Germany’s “Blind City”, which gave birth to Grimm’s fairy tales, shows the epitome of future smart cities

Marburg is a city in Hessen, Germany, with approximately 80,000 inhabitants. It is said that the Grimm brothers came to Marlborough University to study law successively, and during the study they began to sort out fairy tales and legends. On the Grimm-Dich-Pfad tour route with the theme of Grimm's fairy tales, Marburg is an important stop. Fairytale elements such as the brave little tailor, Cinderella's crystal shoes, the wolf and the seven little goats are distributed in the city.

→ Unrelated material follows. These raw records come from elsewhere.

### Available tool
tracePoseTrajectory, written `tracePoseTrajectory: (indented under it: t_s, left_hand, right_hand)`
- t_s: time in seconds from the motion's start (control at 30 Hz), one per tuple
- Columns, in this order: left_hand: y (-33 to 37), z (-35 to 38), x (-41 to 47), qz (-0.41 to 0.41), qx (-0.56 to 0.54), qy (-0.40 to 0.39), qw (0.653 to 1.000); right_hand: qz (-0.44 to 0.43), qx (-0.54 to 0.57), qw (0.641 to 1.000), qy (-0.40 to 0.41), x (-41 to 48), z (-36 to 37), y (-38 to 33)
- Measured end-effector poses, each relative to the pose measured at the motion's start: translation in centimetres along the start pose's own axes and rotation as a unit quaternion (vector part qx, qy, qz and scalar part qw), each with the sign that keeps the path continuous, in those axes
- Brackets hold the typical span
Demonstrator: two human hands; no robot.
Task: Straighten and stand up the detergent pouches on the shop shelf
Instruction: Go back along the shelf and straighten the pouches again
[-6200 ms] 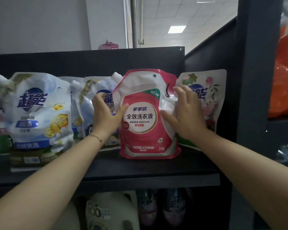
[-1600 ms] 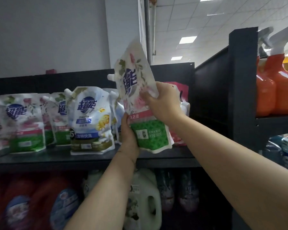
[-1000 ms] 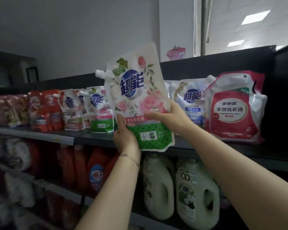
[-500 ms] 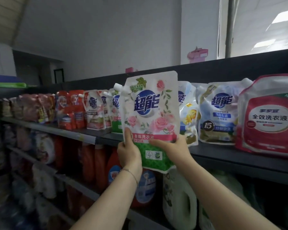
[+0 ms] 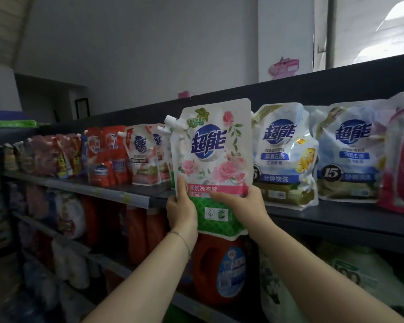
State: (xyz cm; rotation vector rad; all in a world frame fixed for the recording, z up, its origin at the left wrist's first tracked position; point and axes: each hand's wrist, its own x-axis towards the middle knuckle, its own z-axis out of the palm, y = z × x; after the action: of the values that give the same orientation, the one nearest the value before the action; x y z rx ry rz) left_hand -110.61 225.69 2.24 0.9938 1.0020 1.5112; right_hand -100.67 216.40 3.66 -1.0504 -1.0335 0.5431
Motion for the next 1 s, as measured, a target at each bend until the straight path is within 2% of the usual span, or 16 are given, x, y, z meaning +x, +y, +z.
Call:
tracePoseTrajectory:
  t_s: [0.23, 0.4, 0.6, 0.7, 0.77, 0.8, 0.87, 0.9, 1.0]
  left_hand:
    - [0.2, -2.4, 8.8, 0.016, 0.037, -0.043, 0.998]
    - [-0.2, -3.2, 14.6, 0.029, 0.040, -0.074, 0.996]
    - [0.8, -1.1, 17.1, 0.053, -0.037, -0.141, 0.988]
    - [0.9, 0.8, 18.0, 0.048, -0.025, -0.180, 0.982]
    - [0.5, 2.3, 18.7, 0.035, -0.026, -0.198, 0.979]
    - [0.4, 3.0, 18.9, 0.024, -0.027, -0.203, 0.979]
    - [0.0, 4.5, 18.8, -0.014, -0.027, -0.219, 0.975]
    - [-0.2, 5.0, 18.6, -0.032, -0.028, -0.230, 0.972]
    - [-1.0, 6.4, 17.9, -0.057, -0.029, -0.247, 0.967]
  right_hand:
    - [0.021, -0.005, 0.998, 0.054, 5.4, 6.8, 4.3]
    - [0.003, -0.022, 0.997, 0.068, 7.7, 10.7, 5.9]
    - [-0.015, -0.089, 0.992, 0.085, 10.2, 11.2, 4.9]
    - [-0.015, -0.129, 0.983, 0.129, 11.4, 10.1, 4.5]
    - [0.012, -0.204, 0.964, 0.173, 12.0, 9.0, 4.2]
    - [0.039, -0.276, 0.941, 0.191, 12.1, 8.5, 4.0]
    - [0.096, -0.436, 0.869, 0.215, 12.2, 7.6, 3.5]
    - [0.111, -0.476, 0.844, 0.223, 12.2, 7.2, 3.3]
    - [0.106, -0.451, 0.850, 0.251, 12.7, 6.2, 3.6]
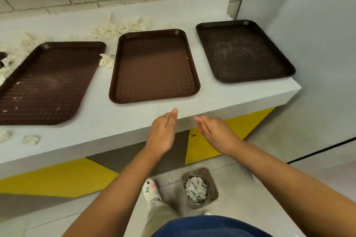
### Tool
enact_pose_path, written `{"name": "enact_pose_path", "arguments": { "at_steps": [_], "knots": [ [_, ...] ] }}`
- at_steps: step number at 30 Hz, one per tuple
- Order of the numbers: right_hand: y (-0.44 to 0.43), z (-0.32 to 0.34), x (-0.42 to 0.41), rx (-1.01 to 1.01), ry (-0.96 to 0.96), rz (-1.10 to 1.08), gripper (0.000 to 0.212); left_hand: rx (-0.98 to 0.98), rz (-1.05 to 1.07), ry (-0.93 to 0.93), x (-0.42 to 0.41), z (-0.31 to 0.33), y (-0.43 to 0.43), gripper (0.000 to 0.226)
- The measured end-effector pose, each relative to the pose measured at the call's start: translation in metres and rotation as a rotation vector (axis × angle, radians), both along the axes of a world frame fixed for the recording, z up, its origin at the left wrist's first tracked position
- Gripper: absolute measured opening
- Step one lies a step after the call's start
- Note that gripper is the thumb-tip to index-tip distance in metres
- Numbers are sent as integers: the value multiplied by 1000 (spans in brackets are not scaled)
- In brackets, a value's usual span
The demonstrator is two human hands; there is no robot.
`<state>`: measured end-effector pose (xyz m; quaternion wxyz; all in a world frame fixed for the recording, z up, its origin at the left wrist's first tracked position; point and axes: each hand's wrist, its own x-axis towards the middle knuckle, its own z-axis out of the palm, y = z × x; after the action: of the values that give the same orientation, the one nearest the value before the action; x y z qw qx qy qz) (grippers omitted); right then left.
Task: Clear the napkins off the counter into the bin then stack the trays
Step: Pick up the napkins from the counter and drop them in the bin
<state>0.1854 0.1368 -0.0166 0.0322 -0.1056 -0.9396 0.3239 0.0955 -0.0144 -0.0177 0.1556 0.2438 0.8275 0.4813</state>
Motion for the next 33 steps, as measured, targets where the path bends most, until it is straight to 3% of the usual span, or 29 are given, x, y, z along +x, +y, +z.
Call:
{"name": "enact_pose_path", "arguments": {
  "at_steps": [6, 12, 15, 20, 25, 30, 33],
  "knots": [
    [9, -59, 52, -154, -240, 0, 27, -132, -82, -250, 51, -39, -3, 46],
    [18, -116, 76, -119, -533, -10, 24, -343, -104, -506, 55, -61, -5, 41],
    [21, -127, 86, -139, -601, -24, 40, -377, -119, -564, 54, -74, -4, 38],
    [29, -136, 91, -215, -546, -119, 37, -347, -104, -589, 66, -104, -6, 22],
    [43, -133, 100, -258, -463, -191, 25, -386, -101, -630, 77, -126, 1, 21],
    [62, -127, 105, -208, -424, -210, 24, -413, -121, -744, 83, -134, 10, 43],
    [66, -123, 105, -214, -395, -207, 23, -431, -128, -767, 84, -132, 14, 40]
  ]
}}
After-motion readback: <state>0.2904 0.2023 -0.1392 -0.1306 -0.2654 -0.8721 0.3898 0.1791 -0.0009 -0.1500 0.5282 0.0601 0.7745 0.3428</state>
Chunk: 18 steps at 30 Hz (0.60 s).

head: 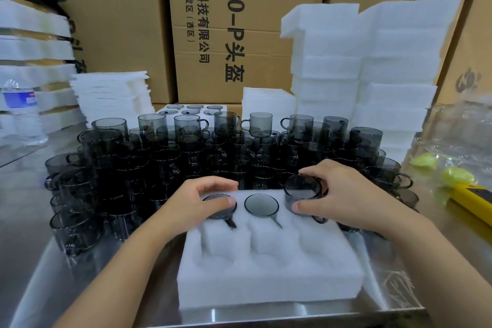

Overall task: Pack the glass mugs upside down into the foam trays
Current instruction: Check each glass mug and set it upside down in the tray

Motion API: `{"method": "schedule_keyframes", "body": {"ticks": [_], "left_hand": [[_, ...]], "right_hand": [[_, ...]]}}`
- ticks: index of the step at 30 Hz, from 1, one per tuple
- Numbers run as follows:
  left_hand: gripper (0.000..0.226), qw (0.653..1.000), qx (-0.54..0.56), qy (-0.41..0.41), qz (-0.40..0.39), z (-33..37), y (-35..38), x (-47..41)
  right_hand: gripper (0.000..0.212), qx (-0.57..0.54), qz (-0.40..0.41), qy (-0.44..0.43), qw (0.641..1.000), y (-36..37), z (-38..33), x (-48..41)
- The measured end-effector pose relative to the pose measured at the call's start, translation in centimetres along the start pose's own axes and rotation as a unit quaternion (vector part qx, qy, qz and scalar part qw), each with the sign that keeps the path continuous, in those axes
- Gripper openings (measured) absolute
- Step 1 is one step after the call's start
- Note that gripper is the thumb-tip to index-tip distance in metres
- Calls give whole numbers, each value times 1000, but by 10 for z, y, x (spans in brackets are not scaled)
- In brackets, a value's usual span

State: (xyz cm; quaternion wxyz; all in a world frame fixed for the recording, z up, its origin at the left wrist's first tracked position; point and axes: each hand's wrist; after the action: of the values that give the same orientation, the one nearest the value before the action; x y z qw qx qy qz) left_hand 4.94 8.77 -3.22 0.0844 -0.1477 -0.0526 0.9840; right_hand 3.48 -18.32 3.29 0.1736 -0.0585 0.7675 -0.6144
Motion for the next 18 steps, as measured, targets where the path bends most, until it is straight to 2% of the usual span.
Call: {"method": "schedule_keyframes", "body": {"ticks": [6,18], "left_hand": [[25,1000,6,7,7,1,2,0],[26,1000,-1,9,14,0,2,-1]], "right_hand": [[78,35,-74,-8,997,-5,4,-4],[73,100,-147,-4,984,-18,3,-12]]}}
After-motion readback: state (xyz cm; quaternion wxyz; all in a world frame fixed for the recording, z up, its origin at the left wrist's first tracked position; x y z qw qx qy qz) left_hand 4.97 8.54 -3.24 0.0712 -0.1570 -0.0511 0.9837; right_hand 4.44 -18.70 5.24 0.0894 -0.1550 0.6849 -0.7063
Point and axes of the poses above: each hand's wrist, its own x-axis away from the middle knuckle, its own y-axis out of the palm, z = x × y, and after that the axes turned 13 degrees about x, right-handed
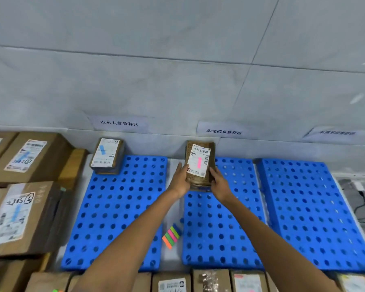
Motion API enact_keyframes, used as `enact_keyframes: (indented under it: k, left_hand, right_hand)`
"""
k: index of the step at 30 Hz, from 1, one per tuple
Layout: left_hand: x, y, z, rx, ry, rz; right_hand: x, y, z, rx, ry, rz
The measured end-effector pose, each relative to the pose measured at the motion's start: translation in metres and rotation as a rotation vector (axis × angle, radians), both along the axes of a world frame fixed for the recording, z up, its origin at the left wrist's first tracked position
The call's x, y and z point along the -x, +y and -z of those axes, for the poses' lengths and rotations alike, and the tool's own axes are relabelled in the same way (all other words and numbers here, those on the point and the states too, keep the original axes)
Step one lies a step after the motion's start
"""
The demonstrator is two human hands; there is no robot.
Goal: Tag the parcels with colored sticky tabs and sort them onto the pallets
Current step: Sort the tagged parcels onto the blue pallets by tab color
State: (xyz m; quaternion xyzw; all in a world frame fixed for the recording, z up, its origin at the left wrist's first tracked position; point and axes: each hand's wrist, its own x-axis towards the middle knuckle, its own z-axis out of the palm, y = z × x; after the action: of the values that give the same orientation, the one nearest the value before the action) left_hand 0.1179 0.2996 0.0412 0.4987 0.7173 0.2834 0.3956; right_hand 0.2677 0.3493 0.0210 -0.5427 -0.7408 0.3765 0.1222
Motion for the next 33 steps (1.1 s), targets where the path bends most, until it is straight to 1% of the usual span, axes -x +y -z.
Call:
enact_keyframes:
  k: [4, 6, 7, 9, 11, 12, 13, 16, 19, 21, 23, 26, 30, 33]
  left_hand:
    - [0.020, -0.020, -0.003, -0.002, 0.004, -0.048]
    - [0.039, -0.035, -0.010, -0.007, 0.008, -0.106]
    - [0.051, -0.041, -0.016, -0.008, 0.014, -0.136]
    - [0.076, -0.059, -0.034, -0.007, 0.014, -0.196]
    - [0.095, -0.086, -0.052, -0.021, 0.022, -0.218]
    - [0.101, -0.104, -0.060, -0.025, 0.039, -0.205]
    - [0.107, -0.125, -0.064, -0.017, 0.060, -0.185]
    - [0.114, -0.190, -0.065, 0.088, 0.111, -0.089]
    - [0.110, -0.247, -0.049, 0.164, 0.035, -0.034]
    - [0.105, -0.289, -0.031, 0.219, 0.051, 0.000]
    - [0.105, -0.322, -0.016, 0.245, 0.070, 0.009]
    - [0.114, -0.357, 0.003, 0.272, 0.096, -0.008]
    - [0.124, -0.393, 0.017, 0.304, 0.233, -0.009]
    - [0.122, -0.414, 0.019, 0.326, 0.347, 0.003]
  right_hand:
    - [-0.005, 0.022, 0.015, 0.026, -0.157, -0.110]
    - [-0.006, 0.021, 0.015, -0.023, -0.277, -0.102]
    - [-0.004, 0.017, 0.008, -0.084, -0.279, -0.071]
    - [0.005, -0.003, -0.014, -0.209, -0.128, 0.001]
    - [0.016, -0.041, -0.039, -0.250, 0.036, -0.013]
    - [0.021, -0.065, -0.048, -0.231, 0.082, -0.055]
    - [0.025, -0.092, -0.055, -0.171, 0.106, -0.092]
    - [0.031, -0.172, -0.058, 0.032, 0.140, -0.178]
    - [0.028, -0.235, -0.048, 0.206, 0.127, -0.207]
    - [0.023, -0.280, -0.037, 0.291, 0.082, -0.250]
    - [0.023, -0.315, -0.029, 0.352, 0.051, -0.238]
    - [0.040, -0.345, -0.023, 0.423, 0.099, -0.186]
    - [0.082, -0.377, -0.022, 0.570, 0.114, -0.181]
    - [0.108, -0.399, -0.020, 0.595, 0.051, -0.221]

▲ Part of Grimm-Dich-Pfad. Picture from: deutsche-maerchenstrasse

In addition to being quite related to fairy tales, Marburg also has a self-proclaimed "Blindenstadt" (Blind City). As a city suitable for the visually impaired, Marlborough’s friendliness and respect for the visually impaired is reflected in all aspects. It is common to see blind people walking slowly on a quiet road with a guide dog or just a white cane, and no passersby will deliberately disturb , Support or stay away.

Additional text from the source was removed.